=== Supplied material ===
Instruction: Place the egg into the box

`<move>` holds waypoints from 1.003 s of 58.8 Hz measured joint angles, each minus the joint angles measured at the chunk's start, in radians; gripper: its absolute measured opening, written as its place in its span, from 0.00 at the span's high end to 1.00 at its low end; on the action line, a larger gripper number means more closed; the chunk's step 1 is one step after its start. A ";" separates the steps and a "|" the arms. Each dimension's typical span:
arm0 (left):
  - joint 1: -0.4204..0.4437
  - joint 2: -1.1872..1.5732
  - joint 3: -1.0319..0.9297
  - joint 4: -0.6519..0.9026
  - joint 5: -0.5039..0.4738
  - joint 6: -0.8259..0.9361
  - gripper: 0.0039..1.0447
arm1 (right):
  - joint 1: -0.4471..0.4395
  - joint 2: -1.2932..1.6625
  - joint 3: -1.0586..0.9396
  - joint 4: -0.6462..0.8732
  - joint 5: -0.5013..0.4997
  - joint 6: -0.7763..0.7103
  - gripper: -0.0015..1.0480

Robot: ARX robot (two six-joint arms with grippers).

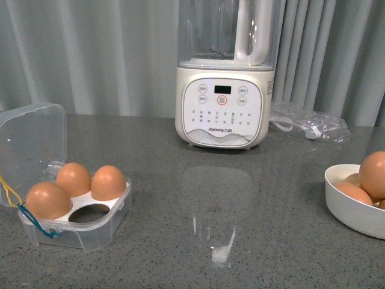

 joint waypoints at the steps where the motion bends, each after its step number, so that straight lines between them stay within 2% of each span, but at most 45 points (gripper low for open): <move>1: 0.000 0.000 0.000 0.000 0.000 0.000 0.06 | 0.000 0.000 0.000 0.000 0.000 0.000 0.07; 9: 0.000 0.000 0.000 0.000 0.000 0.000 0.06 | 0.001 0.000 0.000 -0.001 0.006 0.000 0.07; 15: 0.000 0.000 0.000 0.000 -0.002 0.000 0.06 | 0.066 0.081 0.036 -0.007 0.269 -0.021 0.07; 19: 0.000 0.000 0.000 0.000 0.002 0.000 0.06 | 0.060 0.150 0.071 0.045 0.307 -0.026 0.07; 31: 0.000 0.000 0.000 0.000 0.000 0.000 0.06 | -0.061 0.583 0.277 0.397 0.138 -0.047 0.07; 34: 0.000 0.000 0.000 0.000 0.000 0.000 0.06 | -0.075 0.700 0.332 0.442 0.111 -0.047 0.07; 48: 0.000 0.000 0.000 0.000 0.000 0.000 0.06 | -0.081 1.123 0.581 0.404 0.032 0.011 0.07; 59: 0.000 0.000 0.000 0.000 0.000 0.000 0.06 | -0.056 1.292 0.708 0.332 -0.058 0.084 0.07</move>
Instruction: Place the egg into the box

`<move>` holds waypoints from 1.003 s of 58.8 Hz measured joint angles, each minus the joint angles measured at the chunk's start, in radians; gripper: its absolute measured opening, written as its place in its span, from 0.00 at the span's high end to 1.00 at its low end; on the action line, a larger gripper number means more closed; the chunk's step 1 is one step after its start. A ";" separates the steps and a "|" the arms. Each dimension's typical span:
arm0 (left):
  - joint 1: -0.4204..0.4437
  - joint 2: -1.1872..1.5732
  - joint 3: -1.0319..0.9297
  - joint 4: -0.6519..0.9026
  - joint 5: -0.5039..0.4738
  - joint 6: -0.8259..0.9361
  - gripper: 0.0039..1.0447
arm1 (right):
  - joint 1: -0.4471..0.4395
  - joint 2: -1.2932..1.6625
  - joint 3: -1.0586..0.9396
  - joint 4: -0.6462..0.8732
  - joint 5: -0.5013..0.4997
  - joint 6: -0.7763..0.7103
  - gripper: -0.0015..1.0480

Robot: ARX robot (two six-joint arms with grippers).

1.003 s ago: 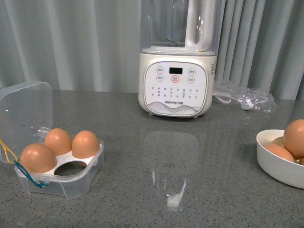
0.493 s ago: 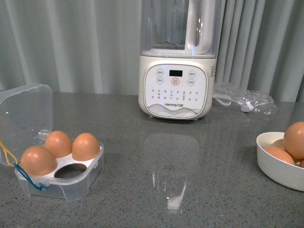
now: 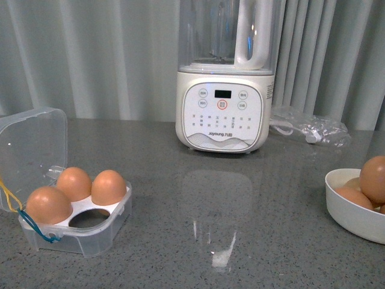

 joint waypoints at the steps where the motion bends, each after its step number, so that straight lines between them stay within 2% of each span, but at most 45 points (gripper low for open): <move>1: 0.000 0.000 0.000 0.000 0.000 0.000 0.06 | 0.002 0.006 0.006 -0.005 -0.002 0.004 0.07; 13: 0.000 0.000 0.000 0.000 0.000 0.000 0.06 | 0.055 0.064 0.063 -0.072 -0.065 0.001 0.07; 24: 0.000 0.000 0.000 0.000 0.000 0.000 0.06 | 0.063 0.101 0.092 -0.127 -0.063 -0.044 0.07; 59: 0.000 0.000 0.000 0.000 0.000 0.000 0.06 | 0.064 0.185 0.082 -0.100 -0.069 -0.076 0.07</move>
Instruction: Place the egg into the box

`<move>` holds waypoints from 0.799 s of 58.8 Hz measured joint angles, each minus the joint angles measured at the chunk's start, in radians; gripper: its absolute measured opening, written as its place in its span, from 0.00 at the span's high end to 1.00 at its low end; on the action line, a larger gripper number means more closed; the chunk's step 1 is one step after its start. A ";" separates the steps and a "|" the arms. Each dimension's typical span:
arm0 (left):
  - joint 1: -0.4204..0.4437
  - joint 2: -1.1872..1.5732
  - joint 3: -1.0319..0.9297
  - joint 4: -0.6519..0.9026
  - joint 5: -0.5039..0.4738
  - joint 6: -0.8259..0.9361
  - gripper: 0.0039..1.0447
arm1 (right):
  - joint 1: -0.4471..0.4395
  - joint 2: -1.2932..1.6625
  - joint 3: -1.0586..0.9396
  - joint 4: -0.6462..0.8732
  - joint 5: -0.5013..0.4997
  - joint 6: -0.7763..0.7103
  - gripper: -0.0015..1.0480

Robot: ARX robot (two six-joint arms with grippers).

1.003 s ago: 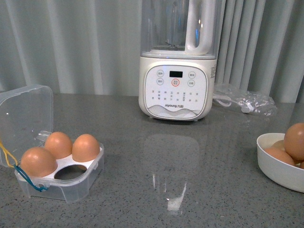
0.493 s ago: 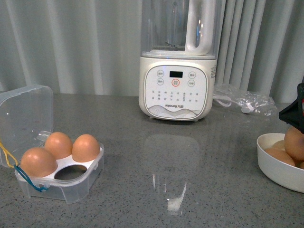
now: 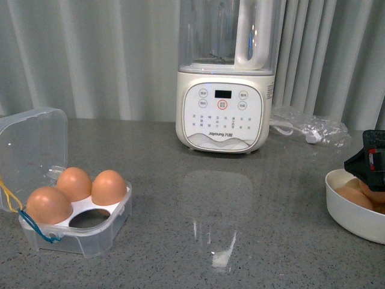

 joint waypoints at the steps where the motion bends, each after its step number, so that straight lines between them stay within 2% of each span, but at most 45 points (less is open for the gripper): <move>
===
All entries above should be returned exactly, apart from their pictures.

Solution below =
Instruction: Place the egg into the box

`<move>` holds waypoints from 1.003 s of 58.8 Hz measured joint angles, each minus the joint angles measured at the chunk's start, in radians; gripper: its absolute measured opening, written as its place in its span, from 0.00 at the span's high end to 1.00 at its low end; on the action line, a larger gripper number means more closed; the chunk's step 1 is one step after its start. A ";" separates the steps and a "|" the arms. Each dimension's typical span:
arm0 (left):
  - joint 1: -0.4204..0.4437
  - joint 2: -1.1872..1.5732
  - joint 3: -1.0319..0.9297
  - joint 4: -0.6519..0.9026
  - joint 5: -0.5039..0.4738
  - joint 6: -0.8259..0.9361
  - gripper: 0.0039..1.0447
arm1 (right):
  - joint 1: -0.4471..0.4395
  - joint 2: -1.2932..1.6625
  - joint 3: -1.0586..0.9396
  - joint 4: -0.6462..0.8732
  - joint 5: -0.5013..0.4997
  - joint 6: -0.7763..0.7103
  - gripper: -0.0015..1.0480

Robot: ARX robot (two six-joint arms with grippers).


 joint waypoints at the steps where the motion bends, each after its step number, so that straight lines between them stay within 2% of each span, but at most 45 points (gripper low for open): <move>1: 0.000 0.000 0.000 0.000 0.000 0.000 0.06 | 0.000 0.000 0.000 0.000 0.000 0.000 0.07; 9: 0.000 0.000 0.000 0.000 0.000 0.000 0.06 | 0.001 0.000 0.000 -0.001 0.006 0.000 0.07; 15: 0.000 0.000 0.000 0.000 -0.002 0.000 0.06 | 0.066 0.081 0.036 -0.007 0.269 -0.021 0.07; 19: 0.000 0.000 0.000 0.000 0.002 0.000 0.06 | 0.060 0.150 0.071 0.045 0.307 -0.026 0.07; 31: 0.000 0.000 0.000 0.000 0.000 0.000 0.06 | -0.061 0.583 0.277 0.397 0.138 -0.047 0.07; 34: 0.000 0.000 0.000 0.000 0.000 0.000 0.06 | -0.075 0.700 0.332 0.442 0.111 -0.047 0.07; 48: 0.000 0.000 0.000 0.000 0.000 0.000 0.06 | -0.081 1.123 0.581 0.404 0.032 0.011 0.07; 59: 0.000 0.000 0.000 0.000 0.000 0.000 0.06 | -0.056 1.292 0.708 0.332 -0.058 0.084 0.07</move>
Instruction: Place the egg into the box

`<move>` holds waypoints from 1.003 s of 58.8 Hz measured joint angles, each minus the joint angles measured at the chunk's start, in radians; gripper: its absolute measured opening, written as its place in its span, from 0.00 at the span's high end to 1.00 at its low end; on the action line, a larger gripper number means more closed; the chunk's step 1 is one step after its start. A ";" separates the steps and a "|" the arms. Each dimension's typical span:
arm0 (left):
  - joint 1: -0.4204..0.4437
  - joint 2: -1.1872..1.5732
  - joint 3: -1.0319..0.9297
  - joint 4: -0.6519..0.9026
  - joint 5: -0.5039..0.4738
  - joint 6: -0.8259..0.9361
  - gripper: 0.0039..1.0447
arm1 (right):
  - joint 1: -0.4471..0.4395
  - joint 2: -1.2932..1.6625
  - joint 3: -1.0586..0.9396
  - joint 4: -0.6462..0.8732
  - joint 5: -0.5013..0.4997
  - joint 6: -0.7763..0.7103
  - gripper: -0.0015..1.0480

Robot: ARX robot (two six-joint arms with grippers).

1.003 s ago: 
0.493 s ago: 
now: 

 joint waypoints at the steps where the motion bends, each after its step number, so that straight lines between them stay within 2% of each span, but at most 45 points (gripper low for open): <move>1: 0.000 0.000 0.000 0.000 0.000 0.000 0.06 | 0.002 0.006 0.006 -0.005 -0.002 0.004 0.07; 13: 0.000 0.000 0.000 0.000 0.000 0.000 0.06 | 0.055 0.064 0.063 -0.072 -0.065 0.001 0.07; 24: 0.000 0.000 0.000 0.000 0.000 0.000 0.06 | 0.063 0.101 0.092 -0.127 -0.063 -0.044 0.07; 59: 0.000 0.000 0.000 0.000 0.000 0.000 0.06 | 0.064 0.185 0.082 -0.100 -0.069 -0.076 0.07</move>
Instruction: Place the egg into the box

`<move>` holds waypoints from 0.799 s of 58.8 Hz measured joint angles, each minus the joint angles measured at the chunk's start, in radians; gripper: its absolute measured opening, written as its place in its span, from 0.00 at the span's high end to 1.00 at its low end; on the action line, a larger gripper number means more closed; the chunk's step 1 is one step after its start. A ";" separates the steps and a "|" the arms. Each dimension's typical span:
arm0 (left):
  - joint 1: -0.4204..0.4437
  - joint 2: -1.1872..1.5732
  - joint 3: -1.0319..0.9297
  - joint 4: -0.6519..0.9026
  - joint 5: -0.5039..0.4738
  - joint 6: -0.8259..0.9361
  - gripper: 0.0039..1.0447
arm1 (right):
  - joint 1: -0.4471..0.4395
  - joint 2: -1.2932..1.6625
  - joint 3: -1.0586..0.9396
  - joint 4: -0.6462..0.8732
  - joint 5: -0.5013..0.4997
  - joint 6: -0.7763..0.7103
  - gripper: -0.0015..1.0480

Robot: ARX robot (two six-joint arms with grippers).

1.003 s ago: 
0.493 s ago: 
now: 

 joint waypoints at the steps where the motion bends, each after its step number, so that straight lines between them stay within 2% of each span, but at most 45 points (less is open for the gripper): <move>

The output for this exercise is complete.